SOURCE MATERIAL:

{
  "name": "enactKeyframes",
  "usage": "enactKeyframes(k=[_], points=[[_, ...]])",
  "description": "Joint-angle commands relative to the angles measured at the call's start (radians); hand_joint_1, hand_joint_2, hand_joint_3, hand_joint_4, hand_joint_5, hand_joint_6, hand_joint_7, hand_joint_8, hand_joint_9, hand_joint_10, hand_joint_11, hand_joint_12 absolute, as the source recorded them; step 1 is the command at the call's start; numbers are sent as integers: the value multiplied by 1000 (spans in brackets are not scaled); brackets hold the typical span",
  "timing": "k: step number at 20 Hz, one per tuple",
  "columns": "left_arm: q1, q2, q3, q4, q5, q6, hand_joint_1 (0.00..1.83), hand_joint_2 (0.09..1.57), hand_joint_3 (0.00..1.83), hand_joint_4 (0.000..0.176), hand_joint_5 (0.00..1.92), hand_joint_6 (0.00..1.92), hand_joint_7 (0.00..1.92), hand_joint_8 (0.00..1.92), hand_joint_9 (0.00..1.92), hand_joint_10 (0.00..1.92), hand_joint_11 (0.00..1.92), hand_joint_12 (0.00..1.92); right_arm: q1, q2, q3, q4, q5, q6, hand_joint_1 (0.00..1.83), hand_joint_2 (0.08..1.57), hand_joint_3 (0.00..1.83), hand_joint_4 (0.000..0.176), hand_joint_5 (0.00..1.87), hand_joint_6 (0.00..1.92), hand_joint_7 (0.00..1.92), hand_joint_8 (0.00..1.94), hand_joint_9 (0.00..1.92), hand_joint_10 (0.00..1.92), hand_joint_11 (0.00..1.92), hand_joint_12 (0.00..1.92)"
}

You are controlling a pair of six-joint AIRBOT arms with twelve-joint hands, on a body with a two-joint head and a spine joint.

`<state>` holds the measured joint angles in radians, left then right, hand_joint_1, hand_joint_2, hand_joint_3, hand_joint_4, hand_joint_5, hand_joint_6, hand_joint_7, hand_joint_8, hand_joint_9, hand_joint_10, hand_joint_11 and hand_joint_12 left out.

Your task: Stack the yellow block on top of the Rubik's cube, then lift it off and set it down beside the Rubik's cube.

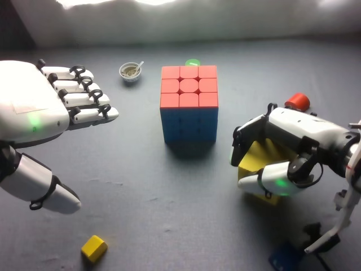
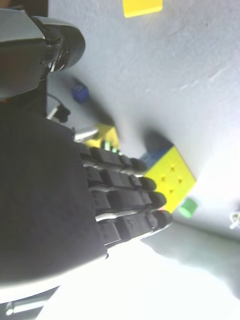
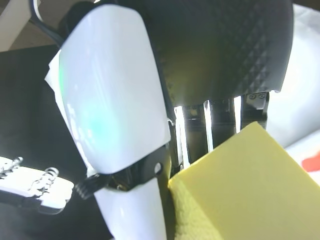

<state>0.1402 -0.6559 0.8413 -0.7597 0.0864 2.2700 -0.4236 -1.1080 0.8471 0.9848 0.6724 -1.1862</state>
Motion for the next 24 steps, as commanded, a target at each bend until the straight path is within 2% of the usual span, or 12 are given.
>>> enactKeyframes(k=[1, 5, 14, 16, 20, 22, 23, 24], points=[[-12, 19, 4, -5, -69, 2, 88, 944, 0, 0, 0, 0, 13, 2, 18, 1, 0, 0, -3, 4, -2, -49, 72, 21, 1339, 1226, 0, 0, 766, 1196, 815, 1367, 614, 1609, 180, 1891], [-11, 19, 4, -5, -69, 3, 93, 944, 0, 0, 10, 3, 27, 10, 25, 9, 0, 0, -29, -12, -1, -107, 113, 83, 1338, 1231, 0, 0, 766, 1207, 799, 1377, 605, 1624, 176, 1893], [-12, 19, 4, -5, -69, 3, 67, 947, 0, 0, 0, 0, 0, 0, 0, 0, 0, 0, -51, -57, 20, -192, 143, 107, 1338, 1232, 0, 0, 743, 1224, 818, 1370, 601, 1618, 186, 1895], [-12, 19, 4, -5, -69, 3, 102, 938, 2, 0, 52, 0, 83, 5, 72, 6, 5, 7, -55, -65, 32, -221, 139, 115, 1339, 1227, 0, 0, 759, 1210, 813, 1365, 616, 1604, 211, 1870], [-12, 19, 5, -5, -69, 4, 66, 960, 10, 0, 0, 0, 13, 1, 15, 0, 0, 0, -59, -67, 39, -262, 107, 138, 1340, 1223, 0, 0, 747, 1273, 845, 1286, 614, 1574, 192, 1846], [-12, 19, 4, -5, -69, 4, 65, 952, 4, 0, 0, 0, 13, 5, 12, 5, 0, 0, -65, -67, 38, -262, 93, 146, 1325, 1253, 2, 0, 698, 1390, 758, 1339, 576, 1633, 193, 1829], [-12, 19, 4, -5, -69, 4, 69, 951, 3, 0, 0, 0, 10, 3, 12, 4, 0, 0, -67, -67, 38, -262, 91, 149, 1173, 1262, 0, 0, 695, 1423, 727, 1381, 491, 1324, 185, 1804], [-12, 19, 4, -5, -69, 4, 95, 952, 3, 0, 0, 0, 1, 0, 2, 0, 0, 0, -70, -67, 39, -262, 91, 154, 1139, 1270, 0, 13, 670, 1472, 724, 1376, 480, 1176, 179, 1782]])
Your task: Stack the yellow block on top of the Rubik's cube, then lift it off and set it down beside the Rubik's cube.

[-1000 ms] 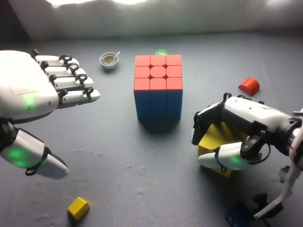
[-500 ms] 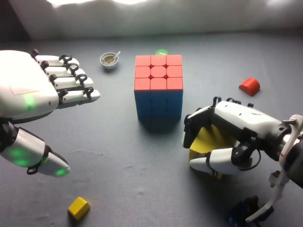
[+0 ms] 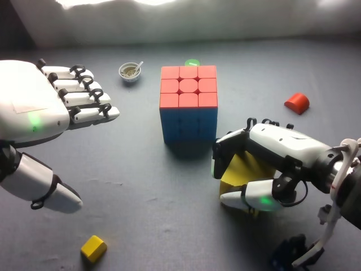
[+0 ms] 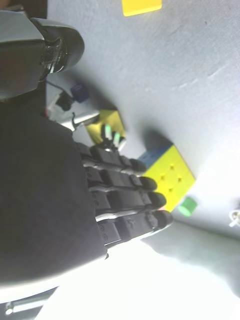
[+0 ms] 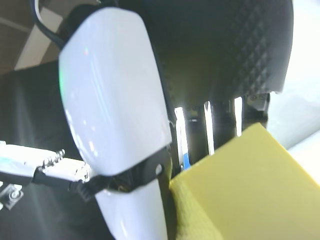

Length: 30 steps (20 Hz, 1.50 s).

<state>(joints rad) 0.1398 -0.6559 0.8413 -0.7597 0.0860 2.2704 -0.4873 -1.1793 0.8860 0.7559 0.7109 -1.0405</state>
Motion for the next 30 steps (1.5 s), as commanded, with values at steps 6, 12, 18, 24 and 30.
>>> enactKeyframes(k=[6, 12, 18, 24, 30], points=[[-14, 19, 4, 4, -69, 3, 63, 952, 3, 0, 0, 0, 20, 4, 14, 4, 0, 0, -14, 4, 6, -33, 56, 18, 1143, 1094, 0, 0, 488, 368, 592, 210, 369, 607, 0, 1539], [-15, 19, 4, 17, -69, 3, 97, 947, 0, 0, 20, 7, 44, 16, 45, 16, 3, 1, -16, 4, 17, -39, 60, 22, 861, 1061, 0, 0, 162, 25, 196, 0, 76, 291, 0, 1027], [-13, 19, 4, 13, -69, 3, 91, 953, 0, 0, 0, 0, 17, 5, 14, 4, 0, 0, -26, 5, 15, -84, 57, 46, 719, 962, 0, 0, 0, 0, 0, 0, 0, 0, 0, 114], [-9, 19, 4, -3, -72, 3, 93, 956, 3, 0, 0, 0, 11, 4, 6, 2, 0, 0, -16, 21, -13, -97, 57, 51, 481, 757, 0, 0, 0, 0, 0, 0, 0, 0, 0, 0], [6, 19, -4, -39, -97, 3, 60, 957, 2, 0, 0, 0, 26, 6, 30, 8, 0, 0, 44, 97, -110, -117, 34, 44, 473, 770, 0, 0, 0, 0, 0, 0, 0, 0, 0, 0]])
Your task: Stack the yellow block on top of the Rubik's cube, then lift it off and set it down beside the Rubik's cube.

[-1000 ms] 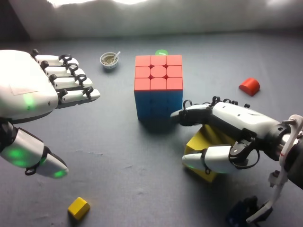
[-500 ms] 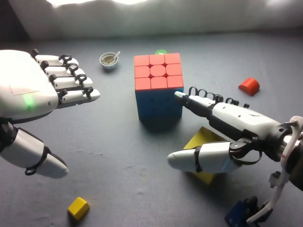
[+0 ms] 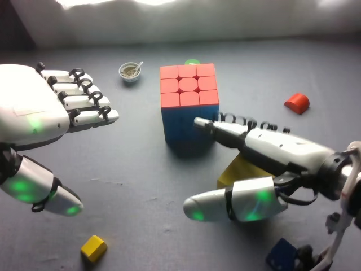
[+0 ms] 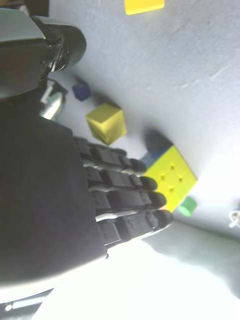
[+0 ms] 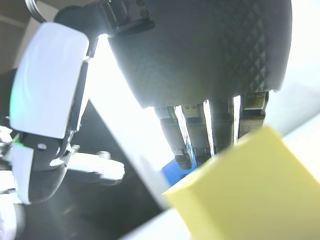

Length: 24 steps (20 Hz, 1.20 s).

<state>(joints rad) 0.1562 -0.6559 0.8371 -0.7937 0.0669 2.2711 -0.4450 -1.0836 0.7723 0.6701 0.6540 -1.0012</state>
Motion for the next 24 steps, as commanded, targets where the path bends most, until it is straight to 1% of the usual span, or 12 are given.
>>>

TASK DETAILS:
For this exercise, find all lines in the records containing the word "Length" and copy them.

SOLUTION BELOW:
Length: 30 steps (20 Hz, 1.50 s).
Length: 24 steps (20 Hz, 1.20 s).

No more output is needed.